The voices woke me at 2.30 in the morning. At first, I thought it was one of my girls, but the sound was coming from a different direction. That’s when I heard it, “I hate you. You’re a f***n ass***e. Just leave me alone!”
The people next door were having a domestic. I shudder to think what was going on in the early hours of Tuesday morning. But whatever it was, it shocked me. Then it saddened me.
Domestic violence is real. But this isn’t a post about domestic violence and the conflict women and men experience each and every night across Australia. No, this is a post about the human heart and the pain that is buried deep within each of us.
How have we so badly lost our way, that even humans who share a home – and most likely have some sort of love commitment to one another – get into such wretched conflict?
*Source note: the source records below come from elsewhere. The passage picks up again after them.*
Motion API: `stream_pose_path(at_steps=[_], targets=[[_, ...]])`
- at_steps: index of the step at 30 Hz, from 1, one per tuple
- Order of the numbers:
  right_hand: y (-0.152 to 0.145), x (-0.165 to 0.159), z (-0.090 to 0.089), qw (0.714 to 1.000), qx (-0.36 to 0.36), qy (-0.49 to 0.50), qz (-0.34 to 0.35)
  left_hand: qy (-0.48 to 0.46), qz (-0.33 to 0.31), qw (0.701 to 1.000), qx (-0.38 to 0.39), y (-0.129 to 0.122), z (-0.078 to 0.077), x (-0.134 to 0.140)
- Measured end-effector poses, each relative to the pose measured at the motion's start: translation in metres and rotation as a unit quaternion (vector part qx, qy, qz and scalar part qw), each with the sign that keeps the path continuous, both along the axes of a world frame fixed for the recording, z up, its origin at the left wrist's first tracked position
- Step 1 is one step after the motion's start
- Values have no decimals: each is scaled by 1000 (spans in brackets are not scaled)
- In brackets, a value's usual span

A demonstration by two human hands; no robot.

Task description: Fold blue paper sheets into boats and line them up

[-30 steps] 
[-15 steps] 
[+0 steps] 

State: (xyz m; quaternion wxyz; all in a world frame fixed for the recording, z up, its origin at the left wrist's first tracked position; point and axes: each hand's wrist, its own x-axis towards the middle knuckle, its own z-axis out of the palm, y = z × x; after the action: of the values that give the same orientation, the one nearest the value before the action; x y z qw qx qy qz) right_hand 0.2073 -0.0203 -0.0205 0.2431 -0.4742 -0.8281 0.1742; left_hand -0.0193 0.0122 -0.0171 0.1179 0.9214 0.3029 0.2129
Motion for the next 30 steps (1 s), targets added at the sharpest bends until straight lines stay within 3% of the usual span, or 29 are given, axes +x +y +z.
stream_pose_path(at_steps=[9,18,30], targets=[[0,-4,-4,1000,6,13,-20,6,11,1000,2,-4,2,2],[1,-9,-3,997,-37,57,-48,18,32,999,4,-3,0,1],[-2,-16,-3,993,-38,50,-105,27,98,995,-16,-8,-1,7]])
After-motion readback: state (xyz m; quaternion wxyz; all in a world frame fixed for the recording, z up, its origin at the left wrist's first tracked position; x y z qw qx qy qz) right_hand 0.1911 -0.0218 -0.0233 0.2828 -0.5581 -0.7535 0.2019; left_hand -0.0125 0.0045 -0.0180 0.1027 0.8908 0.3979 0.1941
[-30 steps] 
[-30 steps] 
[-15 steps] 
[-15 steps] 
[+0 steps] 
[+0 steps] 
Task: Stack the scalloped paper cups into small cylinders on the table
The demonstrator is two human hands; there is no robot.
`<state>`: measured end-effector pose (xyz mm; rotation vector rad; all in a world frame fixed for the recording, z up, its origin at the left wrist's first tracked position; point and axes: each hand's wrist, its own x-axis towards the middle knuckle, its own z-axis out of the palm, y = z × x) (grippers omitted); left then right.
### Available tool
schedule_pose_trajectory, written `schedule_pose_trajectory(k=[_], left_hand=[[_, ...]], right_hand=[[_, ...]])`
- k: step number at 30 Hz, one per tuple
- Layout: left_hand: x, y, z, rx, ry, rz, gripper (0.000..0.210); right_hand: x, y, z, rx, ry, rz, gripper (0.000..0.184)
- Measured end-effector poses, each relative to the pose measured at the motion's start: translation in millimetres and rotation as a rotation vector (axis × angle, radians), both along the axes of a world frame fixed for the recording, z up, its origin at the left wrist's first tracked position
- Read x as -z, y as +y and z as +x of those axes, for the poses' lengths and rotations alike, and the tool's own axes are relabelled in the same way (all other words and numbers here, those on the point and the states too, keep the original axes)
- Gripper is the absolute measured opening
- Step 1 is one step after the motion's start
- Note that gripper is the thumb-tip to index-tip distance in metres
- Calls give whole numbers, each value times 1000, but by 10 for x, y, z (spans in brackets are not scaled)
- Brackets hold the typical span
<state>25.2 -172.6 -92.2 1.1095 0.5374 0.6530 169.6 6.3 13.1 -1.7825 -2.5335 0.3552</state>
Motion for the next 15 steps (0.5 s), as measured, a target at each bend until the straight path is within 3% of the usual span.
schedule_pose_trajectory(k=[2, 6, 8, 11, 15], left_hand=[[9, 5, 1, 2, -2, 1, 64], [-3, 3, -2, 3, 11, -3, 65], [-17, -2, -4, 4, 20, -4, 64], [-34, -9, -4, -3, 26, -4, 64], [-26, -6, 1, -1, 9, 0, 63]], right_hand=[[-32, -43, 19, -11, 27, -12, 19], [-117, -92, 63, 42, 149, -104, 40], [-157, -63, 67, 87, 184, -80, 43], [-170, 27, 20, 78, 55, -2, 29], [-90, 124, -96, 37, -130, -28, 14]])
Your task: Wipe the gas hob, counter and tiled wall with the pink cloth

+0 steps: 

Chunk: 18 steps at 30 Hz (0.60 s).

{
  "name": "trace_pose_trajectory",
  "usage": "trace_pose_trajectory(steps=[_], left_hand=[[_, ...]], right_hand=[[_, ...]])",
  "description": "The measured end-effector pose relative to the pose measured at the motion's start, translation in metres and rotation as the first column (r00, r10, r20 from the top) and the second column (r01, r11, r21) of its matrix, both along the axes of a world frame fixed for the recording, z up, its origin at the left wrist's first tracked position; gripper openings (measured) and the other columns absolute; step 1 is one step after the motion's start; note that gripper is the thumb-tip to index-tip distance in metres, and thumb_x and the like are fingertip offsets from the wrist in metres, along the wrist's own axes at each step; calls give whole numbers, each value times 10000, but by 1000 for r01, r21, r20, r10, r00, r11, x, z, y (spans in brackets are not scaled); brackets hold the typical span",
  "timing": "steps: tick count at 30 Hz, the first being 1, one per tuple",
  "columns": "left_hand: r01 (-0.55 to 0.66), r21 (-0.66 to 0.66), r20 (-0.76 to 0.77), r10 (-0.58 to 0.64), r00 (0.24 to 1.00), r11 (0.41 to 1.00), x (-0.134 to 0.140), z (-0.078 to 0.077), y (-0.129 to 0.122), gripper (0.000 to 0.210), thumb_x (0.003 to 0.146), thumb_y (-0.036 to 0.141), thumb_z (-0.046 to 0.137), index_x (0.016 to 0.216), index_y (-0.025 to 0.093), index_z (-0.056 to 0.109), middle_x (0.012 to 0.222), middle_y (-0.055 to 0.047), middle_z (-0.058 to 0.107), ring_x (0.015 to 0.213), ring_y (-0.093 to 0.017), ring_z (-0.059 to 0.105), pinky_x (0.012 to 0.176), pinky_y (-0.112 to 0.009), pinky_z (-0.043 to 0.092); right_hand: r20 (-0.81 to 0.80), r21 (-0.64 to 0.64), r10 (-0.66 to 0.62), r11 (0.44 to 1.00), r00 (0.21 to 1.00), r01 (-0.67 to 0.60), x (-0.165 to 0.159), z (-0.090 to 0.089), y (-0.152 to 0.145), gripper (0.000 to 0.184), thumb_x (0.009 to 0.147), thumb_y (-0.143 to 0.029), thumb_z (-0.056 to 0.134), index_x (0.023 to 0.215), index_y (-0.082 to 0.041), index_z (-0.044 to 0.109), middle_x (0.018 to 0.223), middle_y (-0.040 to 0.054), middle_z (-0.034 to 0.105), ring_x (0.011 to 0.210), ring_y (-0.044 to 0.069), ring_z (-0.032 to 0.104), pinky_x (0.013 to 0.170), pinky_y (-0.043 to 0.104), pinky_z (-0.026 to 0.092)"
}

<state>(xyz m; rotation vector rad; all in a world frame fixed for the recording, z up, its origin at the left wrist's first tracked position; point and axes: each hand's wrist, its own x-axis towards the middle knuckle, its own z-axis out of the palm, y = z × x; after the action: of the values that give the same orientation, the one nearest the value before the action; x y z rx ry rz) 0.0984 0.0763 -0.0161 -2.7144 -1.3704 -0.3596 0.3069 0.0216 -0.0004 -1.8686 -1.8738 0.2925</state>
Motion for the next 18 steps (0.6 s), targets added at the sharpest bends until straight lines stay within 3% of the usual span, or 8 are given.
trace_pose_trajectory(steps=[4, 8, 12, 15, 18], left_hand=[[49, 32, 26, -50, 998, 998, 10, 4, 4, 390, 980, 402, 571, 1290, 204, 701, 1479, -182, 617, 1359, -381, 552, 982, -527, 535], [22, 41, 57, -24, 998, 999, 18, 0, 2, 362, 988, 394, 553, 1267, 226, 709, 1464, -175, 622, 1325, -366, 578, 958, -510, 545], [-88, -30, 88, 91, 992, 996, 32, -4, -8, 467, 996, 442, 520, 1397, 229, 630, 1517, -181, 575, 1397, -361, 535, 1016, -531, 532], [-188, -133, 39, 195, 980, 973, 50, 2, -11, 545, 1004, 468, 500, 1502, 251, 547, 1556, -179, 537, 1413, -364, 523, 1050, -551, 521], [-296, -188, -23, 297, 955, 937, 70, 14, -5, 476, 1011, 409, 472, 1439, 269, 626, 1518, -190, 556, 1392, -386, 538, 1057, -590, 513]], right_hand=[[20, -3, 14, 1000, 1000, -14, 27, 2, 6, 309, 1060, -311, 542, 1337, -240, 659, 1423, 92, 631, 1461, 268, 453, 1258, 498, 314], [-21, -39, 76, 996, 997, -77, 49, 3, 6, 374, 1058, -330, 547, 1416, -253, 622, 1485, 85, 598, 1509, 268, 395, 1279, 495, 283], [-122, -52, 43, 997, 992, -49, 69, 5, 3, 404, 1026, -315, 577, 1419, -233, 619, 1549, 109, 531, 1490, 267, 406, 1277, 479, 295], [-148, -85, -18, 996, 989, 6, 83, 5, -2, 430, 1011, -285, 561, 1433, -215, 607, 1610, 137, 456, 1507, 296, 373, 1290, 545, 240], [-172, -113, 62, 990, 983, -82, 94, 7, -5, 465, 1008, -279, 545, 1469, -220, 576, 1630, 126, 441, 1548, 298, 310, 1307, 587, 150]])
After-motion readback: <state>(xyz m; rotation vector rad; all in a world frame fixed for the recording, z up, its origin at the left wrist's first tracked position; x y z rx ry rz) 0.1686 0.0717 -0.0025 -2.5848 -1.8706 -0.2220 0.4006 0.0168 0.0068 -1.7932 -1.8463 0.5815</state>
Interpersonal conflict is a not-so-silent war that rages between people all over the world. The conflict often surprises you. It takes you from a peaceful togetherness, straight into the jaws of disagreement, bitterness and jealousy.
Conflict is not just between husbands and wives either. Bosses and their employees experience conflict. Co-workers have disagreements all the time. Strangers on the street can have moments of heightened rage. Countries salivating for power go to war to prove their worth.
And the list goes on.
I am a passionate believer that conflict does not need end in shouts of rage, bitter disagreements and even physical violence. Yet for many, painful conflict has become the default response.
Conflict will happen. It’s not a matter of if, but when. And we must be prepared.
If you stopped to analyse the ‘beneath the surface’ sources of conflict you encounter, I’d have it a guess they would include some of the following:
- a desire to be known…but it wasn’t forthcoming
- an inability to clearly communicate what you were thinking…but you couldn’t get the words out
- a snapping back at someone who expresses an opinion or espouses a thought different to yours…because you couldn’t govern your immediate response and just listen
- unable to (or choose not too) deal with your own personal pain…and that erupts every so often with the people around you
- you’re lonely and deeply wanting connection…but don’t know how to ask for it
- having your buttons pushed by the difficult person/s in your life…and you let them get to you
- not being able to be completely honest with someone for fear they will not like what you say…and that will negatively hurt your relationship
- Or simply feeling overwhelmed with life and you do whatever you can to numb that pain…including getting into conflict to keep people at arms length
When everything is stripped back, humans have a deep desire to be fully known by others, and loved by others.
It’s the reason Instagram filters are used so heavily. Or that you spend an hour each morning putting on a lather of makeup before leaving the house. Or the reason you keep going back to the abusive partner because you believe that eventually they’ll ‘love you properly’…or at least it’s a better alternative than being lonely.
You see, we are deeply afraid. Afraid to be ourselves and to let others share in the pain we have, whilst hoping they’ll continue to love us. So instead, we choose to manufacture an image in the hope others will like it, when in reality, we just want to be loved, accepted and encouraged for where we are at right now.
There is an eye-opening piece of ancient wisdom that says:
“Where do you think your fighting and endless conflict come from? Don’t you think that they originate in the constant pursuit of gratification that rages inside each of you like an uncontrolled militia? You crave something that you do not possess, so you murder to get it. You desire the things you cannot earn, so you sue others and fight for what you want. You do not have because you have chosen not to ask.”
And it’s true, isn’t it?
When all is said and done, the things that cause fights, arguments, conflict and disagreements with other people are those things that come from deep within – unmet needs.
We are scared to ask for what we want, because we have no idea how to hold the vulnerable space to truly connect. We don’t employ the patience needed to be with someone and really hear them. When we are unable to hold the space we lose the ability to communicate the important things – our deepest heartfelt desires. And if we can’t connect with each other, we lash out in an attempt to probe a response from the other person and create some type of faux connection.
Most people just wish conflict didn’t exist – like we could all live in some type of peaceful nirvana. What we fail to recognise, however, is that conflict provides an abundance of opportunity.
Conflict is the doorway through which we know and become fully known. It helps us to love others and receive love. It leads us to be at peace with others, and discover peace for ourselves.
The way we work through conflict, the way we manage it is what’s important. We can either react to conflict, in the same way we always have, or we can respond in a way that brings health, wholeness, vitality and value to the people we relate with.
For many of us, the person we quarrel with most often is also the person we value the most. So it’s worth figuring out a way to make it all work and at least move toward a healthy, workable relationship.
Working through conflict means working through pain. And working through pain is messy, but it’s healing. And healing is transformative and life giving.
Instead of avoiding conflict, lean into it. Because simply put, if the person you’re in conflict with means something to you, you’ll do whatever it takes to get along.